Professor Glen Francis Newey (30 May 1961 - 30 September 2017) was a political philosopher, last acting as a Professor of Practical Philosophy at the University of Leiden. He previously worked in Brussels and until 2011 was Professor in the School of Politics, International Relations & Philosophy at Keele University, Staffordshire, England. He was a prominent member of the "Realist" school of political philosophers which also includes such figures as Bernard Williams, John N. Gray, and Raymond Geuss. Newey also wrote extensively about toleration, casting doubt on whether it remains a coherent political ideal in modern liberal-democratic societies.

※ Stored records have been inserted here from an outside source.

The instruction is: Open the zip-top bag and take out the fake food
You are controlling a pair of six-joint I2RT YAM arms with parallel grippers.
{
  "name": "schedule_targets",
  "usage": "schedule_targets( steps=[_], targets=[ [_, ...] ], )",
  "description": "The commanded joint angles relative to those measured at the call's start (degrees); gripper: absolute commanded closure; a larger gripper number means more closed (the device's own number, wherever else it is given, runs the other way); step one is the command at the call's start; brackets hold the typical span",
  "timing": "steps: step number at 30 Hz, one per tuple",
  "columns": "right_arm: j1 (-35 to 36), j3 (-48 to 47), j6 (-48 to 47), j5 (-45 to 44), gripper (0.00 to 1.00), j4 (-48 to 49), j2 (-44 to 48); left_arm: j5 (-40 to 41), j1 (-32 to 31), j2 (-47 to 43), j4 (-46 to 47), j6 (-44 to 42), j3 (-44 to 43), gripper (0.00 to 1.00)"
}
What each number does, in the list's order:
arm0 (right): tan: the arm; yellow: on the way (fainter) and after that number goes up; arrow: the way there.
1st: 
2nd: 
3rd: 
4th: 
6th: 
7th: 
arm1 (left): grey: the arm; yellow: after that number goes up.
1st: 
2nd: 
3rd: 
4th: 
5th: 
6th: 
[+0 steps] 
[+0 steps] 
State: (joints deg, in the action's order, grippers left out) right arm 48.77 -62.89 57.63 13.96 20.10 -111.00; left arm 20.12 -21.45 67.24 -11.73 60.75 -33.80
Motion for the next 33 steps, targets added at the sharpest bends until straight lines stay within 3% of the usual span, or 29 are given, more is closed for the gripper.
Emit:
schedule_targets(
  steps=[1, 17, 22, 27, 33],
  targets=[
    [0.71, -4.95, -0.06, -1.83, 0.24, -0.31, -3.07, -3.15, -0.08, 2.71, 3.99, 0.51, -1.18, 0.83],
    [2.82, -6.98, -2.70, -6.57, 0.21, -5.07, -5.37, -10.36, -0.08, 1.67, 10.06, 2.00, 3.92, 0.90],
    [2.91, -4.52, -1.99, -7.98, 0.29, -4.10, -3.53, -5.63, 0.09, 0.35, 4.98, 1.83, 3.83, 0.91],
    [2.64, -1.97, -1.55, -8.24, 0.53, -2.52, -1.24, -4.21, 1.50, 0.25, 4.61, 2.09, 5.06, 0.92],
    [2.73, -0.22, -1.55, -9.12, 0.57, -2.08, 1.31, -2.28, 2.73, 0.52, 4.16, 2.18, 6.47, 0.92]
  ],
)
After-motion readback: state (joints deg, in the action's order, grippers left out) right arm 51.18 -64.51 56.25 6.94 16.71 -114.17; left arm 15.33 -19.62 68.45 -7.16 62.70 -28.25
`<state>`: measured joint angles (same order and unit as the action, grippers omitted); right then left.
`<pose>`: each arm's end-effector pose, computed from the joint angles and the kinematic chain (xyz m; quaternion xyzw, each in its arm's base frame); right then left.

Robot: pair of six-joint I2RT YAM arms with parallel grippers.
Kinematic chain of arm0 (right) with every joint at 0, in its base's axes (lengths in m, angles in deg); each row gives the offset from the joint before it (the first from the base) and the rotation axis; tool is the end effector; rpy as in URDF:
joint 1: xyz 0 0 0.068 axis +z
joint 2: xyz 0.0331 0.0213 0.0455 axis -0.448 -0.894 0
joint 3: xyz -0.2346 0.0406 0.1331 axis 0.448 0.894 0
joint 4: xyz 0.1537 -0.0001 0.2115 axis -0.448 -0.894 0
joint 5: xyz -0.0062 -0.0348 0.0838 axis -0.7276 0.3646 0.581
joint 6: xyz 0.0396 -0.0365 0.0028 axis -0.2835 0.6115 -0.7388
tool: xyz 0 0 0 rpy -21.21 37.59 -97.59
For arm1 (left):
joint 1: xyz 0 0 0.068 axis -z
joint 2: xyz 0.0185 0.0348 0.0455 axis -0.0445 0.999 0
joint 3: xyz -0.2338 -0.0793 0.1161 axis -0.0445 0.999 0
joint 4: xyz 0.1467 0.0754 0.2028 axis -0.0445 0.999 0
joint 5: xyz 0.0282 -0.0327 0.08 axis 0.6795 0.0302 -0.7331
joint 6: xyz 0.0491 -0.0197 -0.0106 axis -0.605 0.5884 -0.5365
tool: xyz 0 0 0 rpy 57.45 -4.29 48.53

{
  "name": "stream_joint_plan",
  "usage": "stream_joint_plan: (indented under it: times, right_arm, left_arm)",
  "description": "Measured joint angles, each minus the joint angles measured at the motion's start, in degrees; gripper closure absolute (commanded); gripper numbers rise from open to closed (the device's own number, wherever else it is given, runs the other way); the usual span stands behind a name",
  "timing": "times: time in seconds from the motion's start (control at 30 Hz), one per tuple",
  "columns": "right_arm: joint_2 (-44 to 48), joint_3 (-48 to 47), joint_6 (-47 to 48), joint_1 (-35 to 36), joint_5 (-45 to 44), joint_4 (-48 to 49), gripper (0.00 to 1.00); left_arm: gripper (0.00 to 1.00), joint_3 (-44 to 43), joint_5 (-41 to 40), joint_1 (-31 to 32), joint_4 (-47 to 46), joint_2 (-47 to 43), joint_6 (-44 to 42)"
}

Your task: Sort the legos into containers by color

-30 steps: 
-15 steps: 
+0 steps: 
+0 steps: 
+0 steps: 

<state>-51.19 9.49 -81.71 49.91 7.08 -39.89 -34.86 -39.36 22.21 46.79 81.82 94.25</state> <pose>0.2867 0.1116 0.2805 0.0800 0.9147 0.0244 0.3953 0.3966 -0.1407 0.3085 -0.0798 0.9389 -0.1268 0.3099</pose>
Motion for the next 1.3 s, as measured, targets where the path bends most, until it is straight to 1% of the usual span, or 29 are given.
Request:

Newey blogged regularly for the London Review of Books on a range of topics including UK and overseas politics, university politics, finance and culture, taking a strongly critical stance against free-market capitalism and the marketising of higher education. His journalistic articles were often informal in vein; in one article entitled As Useful as a String Condom Newey criticised the British Royal Family as being of no use any more in modern Britain. His journalistic output also included film and theatre reviews, as well as review essays on political and moral philosophy, and cultural criticism. He was also a strong defender of free speech and of academic freedom.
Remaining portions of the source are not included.